1990 begleiteten wir Bundespräsident Karl Carstens auf der Wanderung durch unser Vereinsgebiet, unter anderem über den Hohen Meißner, wo im Jahre 1913 die Freideutsche Jugend gegründet wurde. Zu Beginn der 1990er Jahre entstanden in den thüringischen Gemeinden Gerstungen, Creuzburg und Lauchröden wieder Zweigvereine des Werratalvereins. Nun ist unser Vereinsgebiet wieder komplett.
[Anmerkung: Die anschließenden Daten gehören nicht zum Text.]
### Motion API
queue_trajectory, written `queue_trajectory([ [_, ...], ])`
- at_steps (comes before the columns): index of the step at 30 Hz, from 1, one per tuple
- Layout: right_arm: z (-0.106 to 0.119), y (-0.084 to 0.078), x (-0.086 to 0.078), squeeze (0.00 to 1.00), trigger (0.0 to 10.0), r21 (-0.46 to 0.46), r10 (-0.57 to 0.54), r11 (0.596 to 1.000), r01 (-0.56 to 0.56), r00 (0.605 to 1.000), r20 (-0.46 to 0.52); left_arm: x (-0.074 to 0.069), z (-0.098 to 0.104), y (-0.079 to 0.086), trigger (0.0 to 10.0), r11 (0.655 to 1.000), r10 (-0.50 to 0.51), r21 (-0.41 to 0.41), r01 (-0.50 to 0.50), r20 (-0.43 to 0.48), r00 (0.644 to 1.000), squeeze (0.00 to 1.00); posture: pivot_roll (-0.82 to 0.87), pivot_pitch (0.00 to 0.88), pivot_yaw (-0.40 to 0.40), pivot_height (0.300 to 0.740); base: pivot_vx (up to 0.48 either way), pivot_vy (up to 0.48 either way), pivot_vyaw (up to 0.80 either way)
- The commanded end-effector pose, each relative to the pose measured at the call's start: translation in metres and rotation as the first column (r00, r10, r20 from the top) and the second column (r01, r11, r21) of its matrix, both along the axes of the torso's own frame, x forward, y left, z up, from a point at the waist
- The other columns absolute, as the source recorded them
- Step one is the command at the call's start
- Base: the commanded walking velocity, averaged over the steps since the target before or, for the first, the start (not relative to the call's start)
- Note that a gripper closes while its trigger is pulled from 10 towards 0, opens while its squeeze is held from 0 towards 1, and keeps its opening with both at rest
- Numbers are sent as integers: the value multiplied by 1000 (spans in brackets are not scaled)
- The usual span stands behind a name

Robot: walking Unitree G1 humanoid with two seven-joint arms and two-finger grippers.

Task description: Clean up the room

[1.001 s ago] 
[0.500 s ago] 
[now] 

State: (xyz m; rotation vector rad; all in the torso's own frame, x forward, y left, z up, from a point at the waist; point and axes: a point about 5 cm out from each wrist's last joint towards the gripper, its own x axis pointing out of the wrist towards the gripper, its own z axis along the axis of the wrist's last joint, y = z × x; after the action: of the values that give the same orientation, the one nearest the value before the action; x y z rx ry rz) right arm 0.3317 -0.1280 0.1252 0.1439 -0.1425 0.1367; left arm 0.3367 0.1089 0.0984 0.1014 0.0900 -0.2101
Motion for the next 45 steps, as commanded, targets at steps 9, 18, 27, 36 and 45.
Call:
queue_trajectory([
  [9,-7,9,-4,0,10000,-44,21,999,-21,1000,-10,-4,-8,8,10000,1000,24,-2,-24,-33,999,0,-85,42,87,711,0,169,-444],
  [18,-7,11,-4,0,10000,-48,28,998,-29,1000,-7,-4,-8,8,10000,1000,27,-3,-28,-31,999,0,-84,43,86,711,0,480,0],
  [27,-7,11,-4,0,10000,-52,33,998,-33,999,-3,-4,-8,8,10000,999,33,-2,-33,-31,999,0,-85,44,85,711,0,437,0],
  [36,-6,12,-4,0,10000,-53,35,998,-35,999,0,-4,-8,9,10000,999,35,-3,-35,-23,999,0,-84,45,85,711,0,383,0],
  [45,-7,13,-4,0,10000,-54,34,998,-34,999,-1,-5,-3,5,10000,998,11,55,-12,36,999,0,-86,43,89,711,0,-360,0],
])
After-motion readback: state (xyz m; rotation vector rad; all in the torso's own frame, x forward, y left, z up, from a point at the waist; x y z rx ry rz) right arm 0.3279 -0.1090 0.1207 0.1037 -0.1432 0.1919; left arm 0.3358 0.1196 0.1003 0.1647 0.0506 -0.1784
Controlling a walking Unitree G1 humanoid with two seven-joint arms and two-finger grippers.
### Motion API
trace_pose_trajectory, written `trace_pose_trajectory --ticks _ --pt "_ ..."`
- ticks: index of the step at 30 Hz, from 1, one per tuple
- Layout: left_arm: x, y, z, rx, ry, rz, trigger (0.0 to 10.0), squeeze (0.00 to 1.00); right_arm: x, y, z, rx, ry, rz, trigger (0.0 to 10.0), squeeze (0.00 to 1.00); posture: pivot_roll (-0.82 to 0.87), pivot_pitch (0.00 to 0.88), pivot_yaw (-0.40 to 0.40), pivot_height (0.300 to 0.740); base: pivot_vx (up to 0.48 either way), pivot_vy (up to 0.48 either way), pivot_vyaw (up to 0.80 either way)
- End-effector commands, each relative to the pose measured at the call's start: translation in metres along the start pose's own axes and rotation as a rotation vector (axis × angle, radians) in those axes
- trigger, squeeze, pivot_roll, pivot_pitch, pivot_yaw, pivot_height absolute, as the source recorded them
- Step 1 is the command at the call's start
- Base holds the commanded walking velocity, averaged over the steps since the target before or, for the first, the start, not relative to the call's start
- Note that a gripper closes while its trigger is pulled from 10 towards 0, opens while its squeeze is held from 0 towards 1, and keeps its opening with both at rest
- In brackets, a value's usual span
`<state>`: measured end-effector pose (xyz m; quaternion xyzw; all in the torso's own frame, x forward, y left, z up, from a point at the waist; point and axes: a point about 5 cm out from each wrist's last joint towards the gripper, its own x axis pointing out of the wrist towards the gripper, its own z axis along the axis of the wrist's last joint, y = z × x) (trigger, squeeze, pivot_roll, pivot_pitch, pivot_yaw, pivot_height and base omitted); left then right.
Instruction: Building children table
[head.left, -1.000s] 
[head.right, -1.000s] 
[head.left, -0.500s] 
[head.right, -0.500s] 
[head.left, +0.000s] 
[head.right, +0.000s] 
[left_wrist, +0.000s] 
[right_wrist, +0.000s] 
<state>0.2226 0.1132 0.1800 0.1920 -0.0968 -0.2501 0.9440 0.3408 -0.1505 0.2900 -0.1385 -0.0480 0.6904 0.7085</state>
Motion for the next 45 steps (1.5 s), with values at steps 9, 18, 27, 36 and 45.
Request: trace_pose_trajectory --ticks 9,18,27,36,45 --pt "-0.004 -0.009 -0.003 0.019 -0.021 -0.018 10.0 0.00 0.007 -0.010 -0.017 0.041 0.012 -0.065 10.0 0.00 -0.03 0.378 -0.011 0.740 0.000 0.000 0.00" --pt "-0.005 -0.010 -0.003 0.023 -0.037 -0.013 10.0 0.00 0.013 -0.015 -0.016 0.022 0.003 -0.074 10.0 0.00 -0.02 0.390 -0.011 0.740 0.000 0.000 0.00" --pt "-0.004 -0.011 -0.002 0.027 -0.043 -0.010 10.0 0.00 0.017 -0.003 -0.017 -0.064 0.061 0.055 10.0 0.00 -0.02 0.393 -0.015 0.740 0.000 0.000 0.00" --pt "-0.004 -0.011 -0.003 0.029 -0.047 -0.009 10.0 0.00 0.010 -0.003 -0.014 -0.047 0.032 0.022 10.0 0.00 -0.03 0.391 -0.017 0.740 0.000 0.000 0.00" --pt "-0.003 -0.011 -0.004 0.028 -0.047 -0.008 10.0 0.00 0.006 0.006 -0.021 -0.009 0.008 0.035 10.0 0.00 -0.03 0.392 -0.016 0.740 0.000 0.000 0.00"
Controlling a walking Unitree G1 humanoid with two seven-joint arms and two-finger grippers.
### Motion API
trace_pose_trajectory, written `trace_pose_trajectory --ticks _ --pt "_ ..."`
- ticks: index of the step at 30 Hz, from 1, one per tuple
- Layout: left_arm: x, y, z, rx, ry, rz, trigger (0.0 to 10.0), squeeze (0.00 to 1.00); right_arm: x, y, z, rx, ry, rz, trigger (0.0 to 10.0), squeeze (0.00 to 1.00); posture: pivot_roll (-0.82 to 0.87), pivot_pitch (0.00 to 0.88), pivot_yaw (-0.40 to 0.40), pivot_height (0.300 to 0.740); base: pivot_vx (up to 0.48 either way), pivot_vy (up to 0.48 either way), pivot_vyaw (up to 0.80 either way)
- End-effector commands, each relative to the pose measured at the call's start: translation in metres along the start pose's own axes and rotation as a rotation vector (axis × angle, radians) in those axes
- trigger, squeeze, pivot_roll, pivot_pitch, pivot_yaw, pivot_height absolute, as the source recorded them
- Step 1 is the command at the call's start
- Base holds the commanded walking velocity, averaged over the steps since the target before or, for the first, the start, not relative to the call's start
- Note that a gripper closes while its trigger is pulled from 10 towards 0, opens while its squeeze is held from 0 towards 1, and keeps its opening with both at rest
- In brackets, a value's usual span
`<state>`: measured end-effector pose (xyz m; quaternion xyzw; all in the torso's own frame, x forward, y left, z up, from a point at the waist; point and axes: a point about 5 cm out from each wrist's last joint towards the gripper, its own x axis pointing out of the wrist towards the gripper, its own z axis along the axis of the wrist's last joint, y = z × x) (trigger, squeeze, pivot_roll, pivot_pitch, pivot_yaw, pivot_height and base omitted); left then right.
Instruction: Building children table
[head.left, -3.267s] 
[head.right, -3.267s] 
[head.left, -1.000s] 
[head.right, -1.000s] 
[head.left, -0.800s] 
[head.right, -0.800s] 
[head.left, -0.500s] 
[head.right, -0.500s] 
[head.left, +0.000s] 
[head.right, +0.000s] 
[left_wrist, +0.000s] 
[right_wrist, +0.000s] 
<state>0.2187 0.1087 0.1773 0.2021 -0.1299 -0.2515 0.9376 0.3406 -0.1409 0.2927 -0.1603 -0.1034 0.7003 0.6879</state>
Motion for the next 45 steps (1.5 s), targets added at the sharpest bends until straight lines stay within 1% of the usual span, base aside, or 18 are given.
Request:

Wir sind in drei Bundesländern vertreten, Hessen, Niedersachsen und Thüringen. Recht bald hatten wir zahlreiche Kontakte zu thüringischen Wanderfreunden geknüpft. Auf unsere Empfehlung wurde im Rennsteigverein die Ortsgruppe „Hainich" gegründet. Gemeinsam mit unseren thüringischen Wanderfreunden verbanden unsere Wegewarte und Wegemarkierer die Wegenetze Thüringens mit denen Hessens. Auf unseren Vorschlag hin wurde der Barbarossaweg, als „X 8“ markiert, bis zum Kyffhäuser verlängert.
Seit 1997 richtet jeweils einer der Zweigvereine den Werrataler Wandertag aus, dann trifft sich die große Familie zu Sternwanderungen mit anschließendem gemütlichen Beisammensein. Nicht nur diese Treffen fördern das Zusammengehörigkeitsgefühl der Mitglieder in den 13 WTV-Zweigvereinen. Auch die seit Juli 1949 wieder erscheinende, bis heute vierteljährlich herauskommende Vereinszeitschrift „Das Werraland“ dient dazu. Sie versteht sich darüber hinaus aber als das Publikationsorgan für alle Anliegen des Wanderns, der Brauchtumspflege, der Heimatgeschichte, des Naturschutzes und der Denkmalpflege im unteren Werratal und seiner Umgebung. Und sie berichtete groß über ein besonderes Ereignis: Am Tag der Deutschen Einheit wandert unser Zweigverein Bad Sooden-Allendorf gemeinsam mit der Ortsgruppe Hainich des Rennsteigvereins im ehemaligen Grenzgebiet.
Wir beteiligten uns an der „Eurorando“ 2001 und sind regelmäßig auf den Deutschen Wandertagen vertreten. Geführt wurde der Werratalverein von 1971 bis 1996 von Otto Bevern und von 1996 bis 2003 von Ullrich Krüger, beide aus Eschwege. Seit 2003 stand mit Karl-Werner Böttigheimer aus Bad Sooden-Allendorf zum ersten Male kein Eschweger an der Vereinsspitze. Nach dem Rücktritt von Karl-Werner Böttigheimer im Jahr 2010 wurde der ehemalige Bürgermeister der Kreisstadt Eschwege Jürgen Zick zum ersten Vorsitzenden gewählt.